Interest is paid monthly and the interest rate is regularly reassessed by mutual agreement. The interest rate on an open deposit is usually close to the federal funds rate. An open deposit is used to invest money or fund assets when the parties don`t know how long it will take them to do so. But almost all open contracts are concluded within a year or two. To determine the actual costs and benefits of a reverse repurchase agreement, a buyer or seller interested in participating in the transaction must consider three different calculations: Since an annuity agreement is a sale/redemption of the loan, the seller acts as the borrower and the buyer acts as the lender. The guarantee refers to the securities sold, which usually come from the government. Repo loans ensure fast liquidity. Pensions with longer maturities are generally considered a higher risk. In the longer term, more factors can affect the creditworthiness of the returner, and changes in interest rates are more likely to affect the value of the asset repurchased. When state central banks buy securities back from private banks, they do so at a reduced interest rate known as the reverse repurchase rate.
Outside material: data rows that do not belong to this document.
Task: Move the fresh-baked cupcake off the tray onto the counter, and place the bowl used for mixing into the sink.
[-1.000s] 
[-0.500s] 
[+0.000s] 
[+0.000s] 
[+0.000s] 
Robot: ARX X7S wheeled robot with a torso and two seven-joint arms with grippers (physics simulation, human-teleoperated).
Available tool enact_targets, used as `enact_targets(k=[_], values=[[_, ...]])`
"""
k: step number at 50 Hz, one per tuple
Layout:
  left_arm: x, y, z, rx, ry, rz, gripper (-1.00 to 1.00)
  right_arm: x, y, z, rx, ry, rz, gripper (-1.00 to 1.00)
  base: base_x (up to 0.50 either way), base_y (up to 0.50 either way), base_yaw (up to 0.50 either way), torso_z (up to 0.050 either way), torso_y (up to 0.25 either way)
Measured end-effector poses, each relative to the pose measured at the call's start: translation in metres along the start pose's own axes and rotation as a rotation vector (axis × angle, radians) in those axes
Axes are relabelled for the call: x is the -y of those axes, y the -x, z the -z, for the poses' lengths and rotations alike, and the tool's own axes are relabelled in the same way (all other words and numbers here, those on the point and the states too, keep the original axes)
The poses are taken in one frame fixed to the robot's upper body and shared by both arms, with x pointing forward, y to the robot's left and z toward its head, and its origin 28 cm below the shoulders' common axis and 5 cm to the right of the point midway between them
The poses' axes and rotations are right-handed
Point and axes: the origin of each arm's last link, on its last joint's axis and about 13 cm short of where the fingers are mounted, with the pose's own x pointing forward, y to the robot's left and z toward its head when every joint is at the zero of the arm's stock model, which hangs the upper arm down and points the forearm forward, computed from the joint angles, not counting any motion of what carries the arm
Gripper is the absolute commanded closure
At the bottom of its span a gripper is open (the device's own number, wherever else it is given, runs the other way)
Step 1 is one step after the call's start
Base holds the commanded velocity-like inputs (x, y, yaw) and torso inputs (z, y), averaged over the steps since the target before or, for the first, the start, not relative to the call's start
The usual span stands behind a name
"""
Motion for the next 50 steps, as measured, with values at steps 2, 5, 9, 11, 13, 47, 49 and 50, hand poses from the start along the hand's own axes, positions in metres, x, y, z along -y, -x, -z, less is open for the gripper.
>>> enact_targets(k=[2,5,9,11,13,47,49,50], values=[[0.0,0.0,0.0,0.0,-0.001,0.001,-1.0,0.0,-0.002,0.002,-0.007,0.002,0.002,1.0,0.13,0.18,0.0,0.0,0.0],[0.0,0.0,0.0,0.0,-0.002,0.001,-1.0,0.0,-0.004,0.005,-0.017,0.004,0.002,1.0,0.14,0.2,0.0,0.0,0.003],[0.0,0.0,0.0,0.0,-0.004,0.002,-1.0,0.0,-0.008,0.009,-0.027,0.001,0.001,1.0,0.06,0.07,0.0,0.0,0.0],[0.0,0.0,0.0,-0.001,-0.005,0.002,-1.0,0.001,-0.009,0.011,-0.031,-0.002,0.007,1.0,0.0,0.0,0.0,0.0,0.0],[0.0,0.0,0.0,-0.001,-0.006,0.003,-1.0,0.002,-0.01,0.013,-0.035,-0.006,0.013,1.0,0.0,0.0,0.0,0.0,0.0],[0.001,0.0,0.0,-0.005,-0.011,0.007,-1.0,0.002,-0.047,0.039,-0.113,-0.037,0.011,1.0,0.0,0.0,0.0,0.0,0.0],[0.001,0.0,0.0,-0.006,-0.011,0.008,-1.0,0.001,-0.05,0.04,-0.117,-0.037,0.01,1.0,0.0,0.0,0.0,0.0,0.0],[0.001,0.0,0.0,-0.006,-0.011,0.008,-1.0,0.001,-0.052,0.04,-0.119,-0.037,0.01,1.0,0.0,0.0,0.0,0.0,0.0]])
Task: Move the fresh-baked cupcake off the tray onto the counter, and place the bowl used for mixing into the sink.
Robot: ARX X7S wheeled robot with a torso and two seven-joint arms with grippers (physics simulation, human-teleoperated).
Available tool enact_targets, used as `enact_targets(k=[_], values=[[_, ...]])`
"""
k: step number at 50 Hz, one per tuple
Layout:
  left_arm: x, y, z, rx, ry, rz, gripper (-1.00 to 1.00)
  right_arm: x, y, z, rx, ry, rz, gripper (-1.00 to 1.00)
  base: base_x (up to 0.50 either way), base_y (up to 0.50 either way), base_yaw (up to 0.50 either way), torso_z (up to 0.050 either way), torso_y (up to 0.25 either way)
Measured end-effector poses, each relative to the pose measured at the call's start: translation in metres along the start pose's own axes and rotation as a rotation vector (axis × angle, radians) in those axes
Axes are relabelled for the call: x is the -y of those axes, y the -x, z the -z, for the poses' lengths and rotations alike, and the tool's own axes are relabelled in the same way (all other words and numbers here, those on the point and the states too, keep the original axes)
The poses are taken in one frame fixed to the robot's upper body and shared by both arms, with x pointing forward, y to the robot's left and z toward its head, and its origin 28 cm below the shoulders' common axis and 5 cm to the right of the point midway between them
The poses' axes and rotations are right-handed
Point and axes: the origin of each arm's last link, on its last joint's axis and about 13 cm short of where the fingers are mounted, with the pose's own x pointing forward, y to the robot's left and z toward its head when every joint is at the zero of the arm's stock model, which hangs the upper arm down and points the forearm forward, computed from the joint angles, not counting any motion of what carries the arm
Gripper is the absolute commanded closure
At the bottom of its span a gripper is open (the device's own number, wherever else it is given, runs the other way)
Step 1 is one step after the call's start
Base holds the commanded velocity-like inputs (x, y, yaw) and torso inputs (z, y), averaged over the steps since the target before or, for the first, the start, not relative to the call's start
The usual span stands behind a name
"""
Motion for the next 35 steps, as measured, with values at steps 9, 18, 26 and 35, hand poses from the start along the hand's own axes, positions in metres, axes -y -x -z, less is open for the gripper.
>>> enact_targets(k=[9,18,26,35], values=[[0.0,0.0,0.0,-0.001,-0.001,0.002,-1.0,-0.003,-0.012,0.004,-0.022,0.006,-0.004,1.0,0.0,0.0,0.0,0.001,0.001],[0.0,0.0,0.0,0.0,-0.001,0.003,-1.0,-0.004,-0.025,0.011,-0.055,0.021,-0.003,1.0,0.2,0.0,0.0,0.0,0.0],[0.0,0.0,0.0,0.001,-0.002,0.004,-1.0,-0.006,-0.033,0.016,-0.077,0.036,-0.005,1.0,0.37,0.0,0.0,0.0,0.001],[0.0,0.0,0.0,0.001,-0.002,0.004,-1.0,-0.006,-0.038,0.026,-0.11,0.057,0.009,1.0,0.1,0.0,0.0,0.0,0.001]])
Like key interest rates, repo rates are set by central banks. The repo rate system allows governments to control the money supply in economies by increasing or decreasing the funds available. Lower repo rates encourage banks to sell securities to the government for money. This increases the amount of money available to the economy in general. Conversely, by raising repo rates, central banks can effectively reduce the money supply by discouraging banks from reselling these securities. The main difference between a term and an open repurchase agreement is the time lag between the sale and redemption of the securities. There are three main types of reverse repurchase agreements. The same principle applies to rest. The longer the duration of the repurchase agreement, the more likely it is that the value of the guarantee will fluctuate before the redemption and that the business activity will affect the redemption`s ability to perform the contract.